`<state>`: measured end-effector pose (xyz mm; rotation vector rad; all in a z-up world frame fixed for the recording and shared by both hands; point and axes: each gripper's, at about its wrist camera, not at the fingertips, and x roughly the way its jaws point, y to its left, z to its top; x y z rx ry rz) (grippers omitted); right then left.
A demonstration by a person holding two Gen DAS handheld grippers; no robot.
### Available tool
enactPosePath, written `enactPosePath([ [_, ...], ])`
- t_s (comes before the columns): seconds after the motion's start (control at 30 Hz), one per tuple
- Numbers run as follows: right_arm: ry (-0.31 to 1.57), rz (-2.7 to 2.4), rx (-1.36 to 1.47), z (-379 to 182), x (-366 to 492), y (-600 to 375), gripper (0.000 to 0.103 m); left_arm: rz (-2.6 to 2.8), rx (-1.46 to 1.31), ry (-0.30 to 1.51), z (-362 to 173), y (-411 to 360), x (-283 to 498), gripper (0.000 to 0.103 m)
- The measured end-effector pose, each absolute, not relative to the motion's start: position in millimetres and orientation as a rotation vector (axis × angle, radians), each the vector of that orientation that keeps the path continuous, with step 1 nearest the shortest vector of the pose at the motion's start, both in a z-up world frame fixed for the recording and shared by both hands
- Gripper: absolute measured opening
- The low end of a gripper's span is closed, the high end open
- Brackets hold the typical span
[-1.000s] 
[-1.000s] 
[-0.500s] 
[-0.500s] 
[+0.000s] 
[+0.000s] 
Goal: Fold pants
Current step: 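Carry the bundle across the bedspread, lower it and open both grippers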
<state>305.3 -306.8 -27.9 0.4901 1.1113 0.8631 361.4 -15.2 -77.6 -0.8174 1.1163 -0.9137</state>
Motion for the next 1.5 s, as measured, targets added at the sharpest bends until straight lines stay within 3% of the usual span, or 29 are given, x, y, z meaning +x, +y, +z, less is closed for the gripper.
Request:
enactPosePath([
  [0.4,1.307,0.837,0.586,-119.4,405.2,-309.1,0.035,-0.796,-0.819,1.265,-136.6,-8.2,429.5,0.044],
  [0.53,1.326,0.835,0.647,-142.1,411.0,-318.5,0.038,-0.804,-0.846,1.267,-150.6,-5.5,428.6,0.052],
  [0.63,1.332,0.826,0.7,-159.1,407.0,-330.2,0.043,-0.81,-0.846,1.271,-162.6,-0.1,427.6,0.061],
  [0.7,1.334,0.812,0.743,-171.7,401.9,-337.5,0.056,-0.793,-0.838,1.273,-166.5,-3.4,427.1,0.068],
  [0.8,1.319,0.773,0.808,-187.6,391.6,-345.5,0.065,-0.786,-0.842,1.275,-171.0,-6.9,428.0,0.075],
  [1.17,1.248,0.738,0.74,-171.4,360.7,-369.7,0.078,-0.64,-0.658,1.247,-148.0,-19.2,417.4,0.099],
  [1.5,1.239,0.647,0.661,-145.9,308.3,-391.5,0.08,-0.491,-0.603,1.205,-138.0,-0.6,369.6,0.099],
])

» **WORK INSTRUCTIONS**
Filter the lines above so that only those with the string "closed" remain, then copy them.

» **TASK RESPONSE**
- The low end of a gripper's span is closed, the high end open
Motion for the next 1.5 s, as measured, targets added at the sharpest bends until straight lines stay within 3% of the usual span, or 29 are given, x, y, z meaning +x, +y, +z, less is closed for the gripper.

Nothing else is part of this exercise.